We also anticipate the introduction to the parliament of reforms to mandate professional standards for financial advisers. It was back in September 2014 that the FSC called for an independent body to have control of education and professional standards for financial advisers, declaring that “self-regulation is no longer a credible option for establishing higher standards”. The FSC at the time urged the industry to redefine itself “through robust oversight and high competency standards to rebuild the trust and confidence of consumers so more Australians seek financial advice.” These reforms to professional standards for financial advisers have been a long time coming and the government has announced that they will be in parliament perhaps this year, and we will certainly await their introduction.

We welcome the steps that the FSC through Sally and her team were one of the first groups to knock down my door and come in and tell me about all the work that they were doing. It is work that I welcome, because ensuring that the sector delivers for consumers is a focus that I will bring to this portfolio.

Now let me turn to the superannuation reforms that are currently before the parliament. It does look like these are two of the bills that will – there are three bills – but two will certainly get the attention of both houses of parliament before parliament rises at the end of the next two weeks of sitting.

It’s worth remembering that up until the 1980s superannuation in Australia was largely the preserve of public servants and wealthy corporate employees. The Hawke-Keating government set in train a series of developments which led to super being rolled out to the whole workforce, culminating in the super guarantee. From this, stemmed the benefits of reducing reliance on the aged pension, and a large national pool of capital. And there was the key vision that super should be something not just for the privileged few, but something from which all working Australians should benefit. That was Labor’s vision back then. It remains Labor’s vision today, and it is a vision that we have consistently worked to build on over the past 30 years.

Now, as in the 80s, Labor recognises that the tax treatment of superannuation has to encourage savings, but that it has to be sustainable and equitable. This has been the driving ideology behind the way that Labor has approached the significant reforms which are now before the Parliament.

Superannuation tax concessions cost the budget about $30 billion per annum.

And we note that the top 10% of income earners are receiving 38% of those concessions and the top 20% take 55%. Given the need for budget repair in the current environment and I know that’s a risky statement to put out in the superannuation industry who don’t want super being seen in terms of budget savings, but having said that these figures could not be ignored. There was a clear case for sensible reform which sought to rebalance the growing inequity across the system. And that is why, prior to my time in this portfolio, Chris Bowen and the economics team has been leading the superannuation reform debate arguing for superannuation tax settings that are targeted, fair and sustainable.

Now, we first announced our intention to make reforms to super tax concessions back in April 2015. At the time the Government attacked those proposals and criticised them. However, they then announced their own rushed package in the 2016 Budget with several measures that were if not similar to Labor’s package, certainly delivered a very similar outcome.

The pledge at that time was that the policies were ‘iron-clad’, but as everyone in the room will know there were several months of discomfort and the Government scrapped the most controversial part of their super reform package by getting rid of the $500,000 life time non-concessional contributions cap.

Following the Government’s revised legislation we had a look at our own package again and revised it against the package that was actually going to come before the parliament.

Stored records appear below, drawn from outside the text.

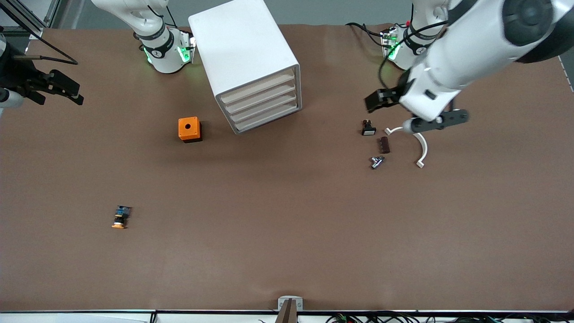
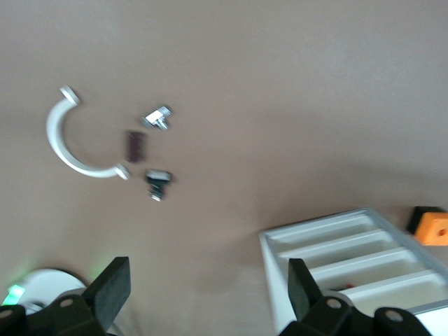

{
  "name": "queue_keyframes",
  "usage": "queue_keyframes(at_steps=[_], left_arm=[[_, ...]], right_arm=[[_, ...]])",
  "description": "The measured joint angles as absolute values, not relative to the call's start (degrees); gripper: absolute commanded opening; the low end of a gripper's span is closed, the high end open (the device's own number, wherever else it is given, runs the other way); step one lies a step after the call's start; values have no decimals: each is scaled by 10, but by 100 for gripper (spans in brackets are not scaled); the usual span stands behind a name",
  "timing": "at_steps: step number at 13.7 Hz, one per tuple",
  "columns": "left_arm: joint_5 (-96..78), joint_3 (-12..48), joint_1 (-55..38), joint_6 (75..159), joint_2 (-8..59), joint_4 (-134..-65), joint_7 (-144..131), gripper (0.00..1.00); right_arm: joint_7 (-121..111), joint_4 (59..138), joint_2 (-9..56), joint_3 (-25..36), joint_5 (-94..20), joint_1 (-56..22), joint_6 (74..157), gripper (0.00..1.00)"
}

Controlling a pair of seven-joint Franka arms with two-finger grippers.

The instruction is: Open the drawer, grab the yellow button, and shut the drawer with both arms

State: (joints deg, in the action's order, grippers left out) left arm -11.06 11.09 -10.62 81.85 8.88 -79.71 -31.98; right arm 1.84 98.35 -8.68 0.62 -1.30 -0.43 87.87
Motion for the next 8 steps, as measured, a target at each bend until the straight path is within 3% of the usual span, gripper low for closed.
queue_keyframes(at_steps=[8], left_arm=[[-29,112,-2,818,59,-858,-181,99]], right_arm=[[18,985,-87,6,-13,-4,886,100]])
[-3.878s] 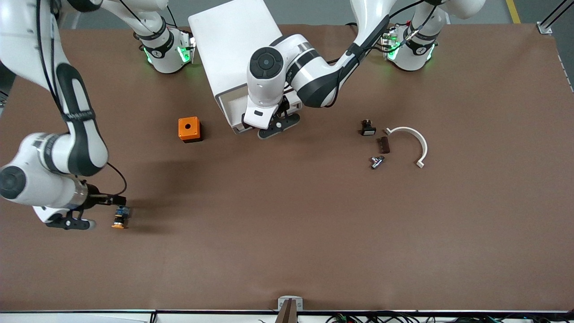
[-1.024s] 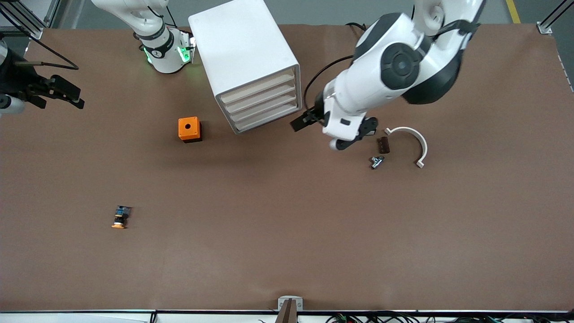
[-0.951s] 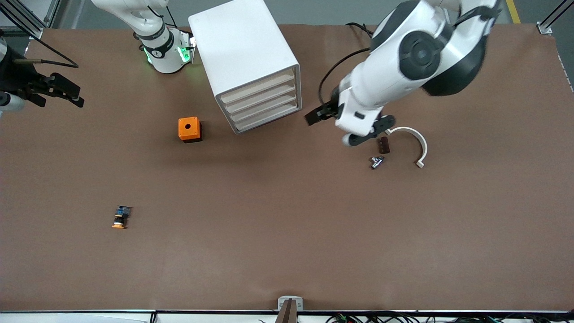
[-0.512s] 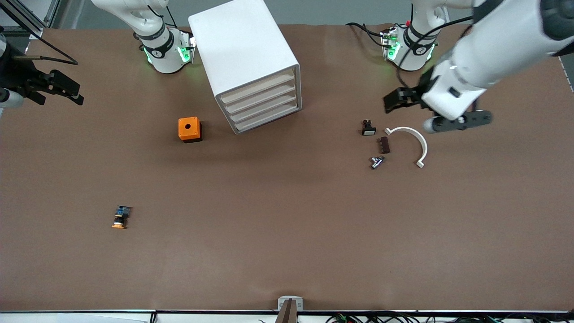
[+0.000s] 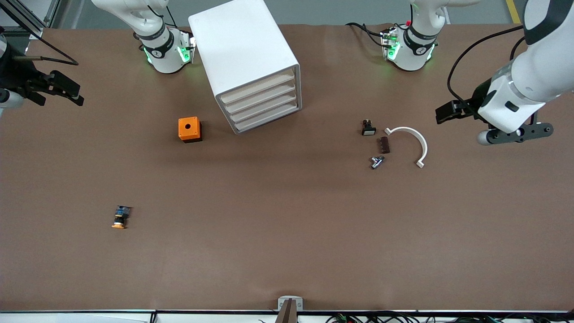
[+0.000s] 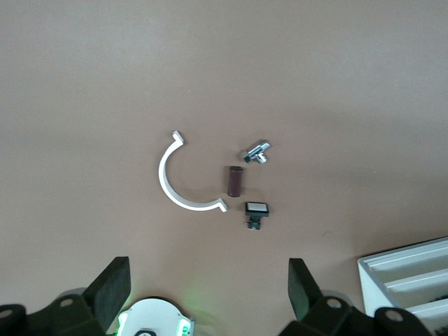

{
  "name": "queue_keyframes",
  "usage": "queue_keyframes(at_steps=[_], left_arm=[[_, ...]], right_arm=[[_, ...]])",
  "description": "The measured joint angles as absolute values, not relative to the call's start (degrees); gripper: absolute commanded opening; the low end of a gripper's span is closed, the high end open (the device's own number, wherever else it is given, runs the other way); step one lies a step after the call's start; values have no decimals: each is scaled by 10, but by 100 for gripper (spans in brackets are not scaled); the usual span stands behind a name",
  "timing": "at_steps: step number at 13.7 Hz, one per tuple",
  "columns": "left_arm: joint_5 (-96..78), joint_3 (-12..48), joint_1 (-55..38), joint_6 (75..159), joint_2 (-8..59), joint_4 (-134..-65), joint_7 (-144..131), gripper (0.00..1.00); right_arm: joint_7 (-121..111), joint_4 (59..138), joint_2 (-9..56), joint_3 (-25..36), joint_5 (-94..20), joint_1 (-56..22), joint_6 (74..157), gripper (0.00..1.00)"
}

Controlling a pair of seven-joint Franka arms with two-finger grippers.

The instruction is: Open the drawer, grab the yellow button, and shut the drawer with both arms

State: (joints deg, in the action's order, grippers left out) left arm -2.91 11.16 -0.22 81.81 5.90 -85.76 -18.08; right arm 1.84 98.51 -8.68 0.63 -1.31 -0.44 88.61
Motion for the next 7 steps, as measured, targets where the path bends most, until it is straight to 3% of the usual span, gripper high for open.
queue_keyframes(at_steps=[7], left_arm=[[-29,109,43,885,26,-924,-123,99]], right_arm=[[18,986,-87,9,-13,-4,892,100]])
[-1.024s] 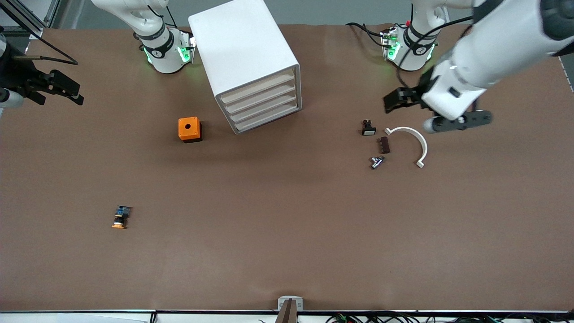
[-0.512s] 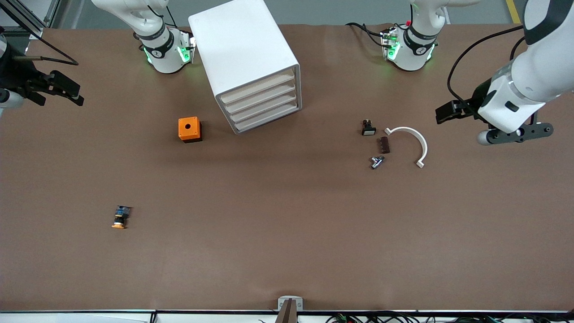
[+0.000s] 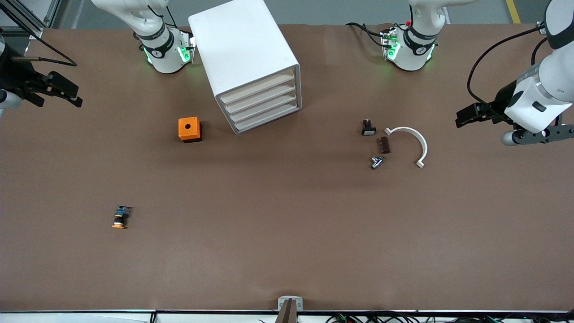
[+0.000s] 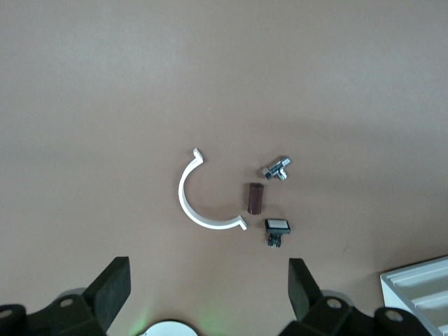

I think we’ve tried to work in good faith with the government to see genuine reform in this area, and Chris Bowen and I finalised a package which we announced a couple weeks ago that sought to find that balance between sensible reforms which make the system fairer whilst also contributing to budget repair.

I should say at this point, and to give you some hope on the job of reform that sits before parliament, I think there are nine measures that the government seeks to address, there are five where Labor agrees with the Government. There are two other areas where we think there should be further amendments, and two area where we oppose – and perhaps if I just go to those.

In terms of the areas where we don’t agree, where we are proposing changes to the Government’s measures, they’ve introduced a $100,000 cap on non-concessional contributions cap. We believe there’s room to lower that to $75,000 per annum.

It’s clear that fewer than 1 per cent of Australian taxpayers made $100,000 or more in non-concessional contributions. While over 86 per cent of taxpayers made no non-concessional contributions. That’s back in the 2012/13 financial year.

Many Australians will however provide one lump-sum, large non-concessional contribution at some stage in their working life – and the superannuation system allows for this and should allow for this. And the proposal is to bring forward three years’ worth of contributions into a single year if people need it. It’s very clear that under the Government’s proposal, or Labor’s proposal that there is still more than enough room for those one-off lump sums to be provided.

I think the Treasury figures show the average contribution for these one-off lump sums is $135,000 – so well under what would be allowed under either of the Labor or the Government’s plan.

In terms of the other area we would seek amendments it relates to the higher income superannuation contribution. The Government wants to reduce that to $250,000. We believe there is room to lower that to $200,000.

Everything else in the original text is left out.